The hard men and women of Labour, veterans of decades of troughs and triumphs, lie shellshocked this weekend, dull with defeat, despair, exhaustion, even bewilderment, their judgment in question, their motives under scrutiny, their CVs under review. For them, the past seven weeks have been akin to a form of crude, sustained torture.
"I don't think it's ever happened in Irish political history that a candidate at 38 per cent in the polls fell from such a height," said a still-baffled Senator Pat Magner, campaign tour manager. "And I don't think you'll find two people to agree on the cause of it."
The post-mortems, for now, are distinguished by an absence of cynicism, bile or guile. True, a few of the wilier players were inclined to distance themselves as the campaign went into free-fall; the evidence for the most part, however, points to the contrary.
Even while each side seemed to be actively courting disaster, a genuine sense of mutual respect and liking blossomed between Roche and her closest political handlers. But own-goals there were, and one was in the net even before the throw-in.
Everybody now accepts, for example, that Roche - a non-politician too honest to tell a lie or dissimulate when asked a direct question - should have been "disappeared" for four or five days after accepting the nomination. Instead, she told the truth to Charlie Bird, Fianna Fail took fright, rejected Albert Reynolds and the rest is history.
Her insistence that she be seen to be independent was also a factor; an independence that, allied to "the four-headed monster" that was the campaign committee, and compounded by two campaign managers at the head, damned the decision-making process from the start. Many of the serious blunders and lack of decisive action can be traced back to that.
Take what has become known as the "head-bobbing incident", probably the most damaging image of the campaign. Back in Clonmel to launch the tour, she got a warm reception, spoke well and comported herself with presidential grace. But as the meeting wound up, singer and supporter Luka Bloom stepped forward with a guitar.
The handlers sensed danger. Some tried to divert him to the street, where something of a carnival atmosphere prevailed. Nobody, however, was in executive control. The non-politicians, exasperated with old-style political campaigns, clearly approved.
The performance went ahead, the crowd clapping and singing along, with the cameras, naturally, zeroing in on Roche. They found her bobbing her head emphatically from side to side, mouthing words that didn't appear to synchronise with Bloom's, flanked by a poker-faced Dick Spring and Proinsias De Rossa. It was the lead item on the main television news bulletins that night.
The damage done by that one image was inestimable. It came, furthermore, on the heels of a disastrous first week, a week spent fire-fighting an image and gravitas deficiency spawned by a concerted smear campaign in the Sunday papers and sustained for an eightday period by the promise of new "revelations" (which turned out to be a harmless taped memo), as well as a muck-raking episode involving her brother Donal.
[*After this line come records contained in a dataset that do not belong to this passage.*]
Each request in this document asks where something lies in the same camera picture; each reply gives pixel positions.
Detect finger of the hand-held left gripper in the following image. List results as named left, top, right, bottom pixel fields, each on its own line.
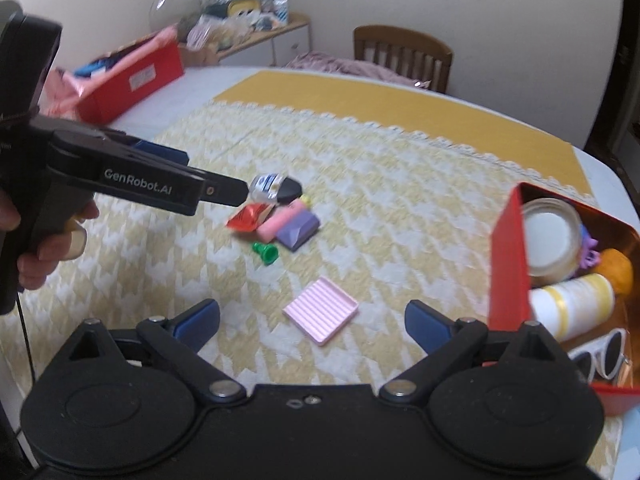
left=199, top=173, right=250, bottom=207
left=130, top=140, right=189, bottom=167

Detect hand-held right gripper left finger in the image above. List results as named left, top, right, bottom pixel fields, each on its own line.
left=67, top=298, right=249, bottom=404

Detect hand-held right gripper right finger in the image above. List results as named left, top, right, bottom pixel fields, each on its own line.
left=379, top=299, right=572, bottom=404

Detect silver and black small gadget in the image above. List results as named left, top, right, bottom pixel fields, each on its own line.
left=248, top=173, right=304, bottom=206

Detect red metal tin box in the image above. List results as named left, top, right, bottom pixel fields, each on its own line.
left=487, top=182, right=640, bottom=417

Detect cream and yellow bottle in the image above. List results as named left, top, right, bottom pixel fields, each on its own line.
left=528, top=273, right=616, bottom=344

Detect white sunglasses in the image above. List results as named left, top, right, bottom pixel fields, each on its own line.
left=569, top=328, right=632, bottom=387

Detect orange fruit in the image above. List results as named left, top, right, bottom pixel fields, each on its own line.
left=597, top=248, right=634, bottom=295

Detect person's left hand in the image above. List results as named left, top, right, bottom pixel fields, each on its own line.
left=0, top=193, right=101, bottom=292

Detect red snack packet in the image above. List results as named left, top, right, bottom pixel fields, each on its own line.
left=225, top=203, right=275, bottom=234

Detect pink lighter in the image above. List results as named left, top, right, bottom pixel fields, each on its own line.
left=257, top=198, right=307, bottom=242

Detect small green toy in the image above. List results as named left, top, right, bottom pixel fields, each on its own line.
left=251, top=241, right=279, bottom=267

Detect red cardboard box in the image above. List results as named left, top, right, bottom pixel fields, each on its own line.
left=74, top=39, right=186, bottom=124

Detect purple block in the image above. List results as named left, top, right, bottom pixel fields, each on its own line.
left=275, top=208, right=321, bottom=254

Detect pink ribbed square tray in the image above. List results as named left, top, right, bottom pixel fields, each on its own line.
left=282, top=275, right=360, bottom=346

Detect clear plastic bag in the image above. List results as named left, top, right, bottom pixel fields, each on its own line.
left=185, top=13, right=236, bottom=51

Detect clear glass dome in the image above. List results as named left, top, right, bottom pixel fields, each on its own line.
left=148, top=0, right=201, bottom=31

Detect yellow patterned table mat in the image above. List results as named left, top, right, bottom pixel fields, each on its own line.
left=0, top=69, right=626, bottom=480

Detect low wooden side cabinet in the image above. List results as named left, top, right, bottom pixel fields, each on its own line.
left=177, top=12, right=311, bottom=69

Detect pink cloth on chair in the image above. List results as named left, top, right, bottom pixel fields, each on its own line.
left=284, top=50, right=434, bottom=92

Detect small purple toy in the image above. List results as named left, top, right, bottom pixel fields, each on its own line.
left=577, top=236, right=601, bottom=271

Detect brown wooden chair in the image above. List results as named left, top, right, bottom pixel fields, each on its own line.
left=352, top=24, right=454, bottom=95

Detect black cable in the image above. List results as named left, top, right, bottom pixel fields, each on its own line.
left=14, top=287, right=37, bottom=386
Reeling from the personal abuse and terrified of long-term damage to her Chernobyl Project, she could barely absorb what was happening. It occurred, furthermore, on the first weekend after her nomination, when she and her husband, Sean, had travelled back to Cork, confident of a warm homecoming in her adopted town.
What they encountered instead was a home under siege and a concerted assault on herself and her life's work, emanating from what should have been their electoral heartland. Again, crucially, nobody from campaign HQ had been assigned to travel with them.
It wasn't until Sunday morning that they were joined by the Labour press officer, Tom Butler, who guided them through the subsequent fray, a time characterised by Pat Magner as "like being under fire from the hilltop with no cover, a lot of it perpetrated by will o' the wisp assailants, holding secret press conferences at dead of night and issuing anonymous letters and statements".
She remained upright, conducting herself with dignity and restraint, but the emotional toll was enormous.
Precious time that should have been spent in quiet rooms, working on ideas and perceptions, on style and content, had been spent instead fire-fighting in the public glare. And though she showed enormous courage, resilience and humour under pressure, robbed of that time and her confidence shattered, the impact was deadly.
Her fighting spirit seemed to come to the fore again in the final days, but by then it was too late.